* **What you need to do**: Print the whole listing, character for character.

* **Information provided**:
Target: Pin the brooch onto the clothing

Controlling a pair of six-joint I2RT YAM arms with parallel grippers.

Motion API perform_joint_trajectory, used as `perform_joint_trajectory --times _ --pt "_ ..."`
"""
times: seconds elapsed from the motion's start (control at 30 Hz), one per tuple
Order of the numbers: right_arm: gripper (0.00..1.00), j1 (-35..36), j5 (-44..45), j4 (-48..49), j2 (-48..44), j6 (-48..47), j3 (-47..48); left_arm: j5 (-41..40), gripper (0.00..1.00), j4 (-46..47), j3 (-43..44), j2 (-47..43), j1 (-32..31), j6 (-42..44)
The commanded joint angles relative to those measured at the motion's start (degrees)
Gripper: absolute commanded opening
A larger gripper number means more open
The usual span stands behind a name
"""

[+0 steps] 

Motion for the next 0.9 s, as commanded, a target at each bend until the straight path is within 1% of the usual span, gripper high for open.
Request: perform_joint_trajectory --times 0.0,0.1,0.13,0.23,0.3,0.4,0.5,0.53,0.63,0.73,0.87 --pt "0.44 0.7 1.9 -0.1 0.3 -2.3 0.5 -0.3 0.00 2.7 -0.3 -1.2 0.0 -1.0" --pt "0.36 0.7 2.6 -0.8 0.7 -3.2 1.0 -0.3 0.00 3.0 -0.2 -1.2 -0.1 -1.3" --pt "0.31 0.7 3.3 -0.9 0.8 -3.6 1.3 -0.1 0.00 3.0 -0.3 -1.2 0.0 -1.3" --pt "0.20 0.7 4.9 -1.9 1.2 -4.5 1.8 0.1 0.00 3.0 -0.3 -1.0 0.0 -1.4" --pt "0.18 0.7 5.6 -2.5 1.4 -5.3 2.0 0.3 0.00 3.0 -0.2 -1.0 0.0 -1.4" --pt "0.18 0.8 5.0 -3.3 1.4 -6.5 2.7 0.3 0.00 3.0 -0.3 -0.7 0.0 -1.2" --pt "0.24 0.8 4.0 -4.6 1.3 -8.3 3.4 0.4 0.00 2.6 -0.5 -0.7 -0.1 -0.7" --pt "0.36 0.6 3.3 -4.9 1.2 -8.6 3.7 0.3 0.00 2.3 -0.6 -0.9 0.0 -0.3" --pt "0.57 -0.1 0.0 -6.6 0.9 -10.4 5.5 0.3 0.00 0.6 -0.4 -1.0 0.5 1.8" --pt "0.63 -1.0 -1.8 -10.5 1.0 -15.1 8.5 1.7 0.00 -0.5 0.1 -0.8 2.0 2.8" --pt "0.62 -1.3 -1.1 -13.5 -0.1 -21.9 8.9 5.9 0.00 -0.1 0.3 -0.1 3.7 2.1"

* **Solved problem**:
Target: Pin the brooch onto the clothing

Controlling a pair of six-joint I2RT YAM arms with parallel grippers.

Motion API perform_joint_trajectory, used as `perform_joint_trajectory --times _ --pt "_ ..."`
"""
times: seconds elapsed from the motion's start (control at 30 Hz), one per tuple
Order of the numbers: right_arm: gripper (0.00..1.00), j1 (-35..36), j5 (-44..45), j4 (-48..49), j2 (-48..44), j6 (-48..47), j3 (-47..48); left_arm: j5 (-41..40), gripper (0.00..1.00), j4 (-46..47), j3 (-43..44), j2 (-47..43), j1 (-32..31), j6 (-42..44)
The commanded joint angles relative to those measured at the motion's start (degrees)
Gripper: absolute commanded opening
A larger gripper number means more open
The usual span stands behind a name
"""

[+0 steps] 

Motion for the next 0.9 s, as commanded, a target at each bend until the straight path is within 1% of the usual span, gripper high for open.
Request: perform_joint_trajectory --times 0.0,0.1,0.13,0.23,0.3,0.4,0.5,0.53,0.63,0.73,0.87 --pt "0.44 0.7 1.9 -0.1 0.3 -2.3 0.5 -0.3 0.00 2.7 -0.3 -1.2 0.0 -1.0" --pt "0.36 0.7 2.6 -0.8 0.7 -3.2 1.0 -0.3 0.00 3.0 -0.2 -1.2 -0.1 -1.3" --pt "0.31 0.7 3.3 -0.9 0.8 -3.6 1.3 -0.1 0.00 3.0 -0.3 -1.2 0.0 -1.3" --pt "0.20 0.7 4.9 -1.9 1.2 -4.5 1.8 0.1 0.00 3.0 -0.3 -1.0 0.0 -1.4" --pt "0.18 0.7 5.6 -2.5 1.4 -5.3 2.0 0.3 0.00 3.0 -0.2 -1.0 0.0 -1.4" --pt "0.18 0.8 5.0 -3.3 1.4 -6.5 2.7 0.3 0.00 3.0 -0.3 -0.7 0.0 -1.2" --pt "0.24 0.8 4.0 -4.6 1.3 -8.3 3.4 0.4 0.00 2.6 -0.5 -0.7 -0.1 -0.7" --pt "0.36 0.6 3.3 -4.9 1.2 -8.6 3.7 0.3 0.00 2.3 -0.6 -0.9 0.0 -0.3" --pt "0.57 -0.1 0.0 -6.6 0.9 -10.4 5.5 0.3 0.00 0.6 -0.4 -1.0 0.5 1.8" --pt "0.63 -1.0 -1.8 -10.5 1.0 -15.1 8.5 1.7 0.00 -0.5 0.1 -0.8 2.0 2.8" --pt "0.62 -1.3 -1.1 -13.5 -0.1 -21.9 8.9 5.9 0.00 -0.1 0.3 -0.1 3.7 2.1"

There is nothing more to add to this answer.